Let $\mathbf{A}$ be a matrix of size $N\times N$ whose elements $A_{ij}$ (with $1\leq i,j\leq N$) are I.I.D following some distribution.
If we set set $\langle A_{ij}\rangle=0$ and $\langle {A_{ij}}^2\rangle=\frac{1}{N}$ (where $\langle \cdot\rangle$ denotes the average over the distribution) then we know that for $N\to \infty $ the eigenvalues of $\mathbf{A}$ will be distributed uniformly in the unit circle on the complex plane (which could be called the disk law really).

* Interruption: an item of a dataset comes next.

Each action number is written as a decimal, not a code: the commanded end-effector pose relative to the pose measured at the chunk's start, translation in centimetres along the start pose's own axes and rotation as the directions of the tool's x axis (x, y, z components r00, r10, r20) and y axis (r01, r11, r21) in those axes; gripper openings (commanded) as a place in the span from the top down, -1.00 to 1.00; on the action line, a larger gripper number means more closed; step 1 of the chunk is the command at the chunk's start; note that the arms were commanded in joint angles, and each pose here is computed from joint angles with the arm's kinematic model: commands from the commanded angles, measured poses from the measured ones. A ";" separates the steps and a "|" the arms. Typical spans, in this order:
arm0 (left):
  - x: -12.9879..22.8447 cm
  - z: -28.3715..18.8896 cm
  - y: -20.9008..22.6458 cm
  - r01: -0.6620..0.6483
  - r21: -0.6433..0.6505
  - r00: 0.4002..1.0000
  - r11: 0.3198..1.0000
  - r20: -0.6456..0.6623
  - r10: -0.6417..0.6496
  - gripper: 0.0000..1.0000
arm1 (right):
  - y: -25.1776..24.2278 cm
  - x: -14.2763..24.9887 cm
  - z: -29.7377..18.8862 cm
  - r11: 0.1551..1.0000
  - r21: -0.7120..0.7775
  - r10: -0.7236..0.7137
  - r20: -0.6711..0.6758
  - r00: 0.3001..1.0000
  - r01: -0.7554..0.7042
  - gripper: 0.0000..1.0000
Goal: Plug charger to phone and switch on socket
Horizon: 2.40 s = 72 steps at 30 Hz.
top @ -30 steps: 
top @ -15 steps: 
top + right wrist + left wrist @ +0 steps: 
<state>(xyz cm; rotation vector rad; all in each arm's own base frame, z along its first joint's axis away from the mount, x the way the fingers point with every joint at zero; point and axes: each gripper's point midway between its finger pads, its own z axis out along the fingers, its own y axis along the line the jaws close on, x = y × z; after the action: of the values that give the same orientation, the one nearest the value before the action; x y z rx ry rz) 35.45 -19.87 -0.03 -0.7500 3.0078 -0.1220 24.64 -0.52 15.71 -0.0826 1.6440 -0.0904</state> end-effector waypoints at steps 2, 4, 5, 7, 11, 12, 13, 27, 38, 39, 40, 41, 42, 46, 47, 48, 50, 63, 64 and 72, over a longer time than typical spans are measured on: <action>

I know that the expectation value of the determinant of $\mathbf{A}$ should be zero (Expected determinant of a random NxN matrix) meaning that at least one of the eigenvalues is zero.
However my issue in understanding is mainly heuristic: even as $N$ grows to infinity, the number of eigenvalues is still countable and the points to cover are uncountable. Even after generating $N$ random points on the unit circle, no matter how big $N$ is, we still have an uncountable number of points to cover. Therefore if the eigenvalues were truly random, the probability of having an eigenvalue $\lambda_i=0$ should be null. Therefore the determinant of $\mathbf{A}$ should not be zero.
Where is the flaw in this heuristic argument?
Edit: Speaking about the expectation value of the determinant was not a good idea. What I ask is that even if $N\to \infty$, det$(A)$ will always be non zero?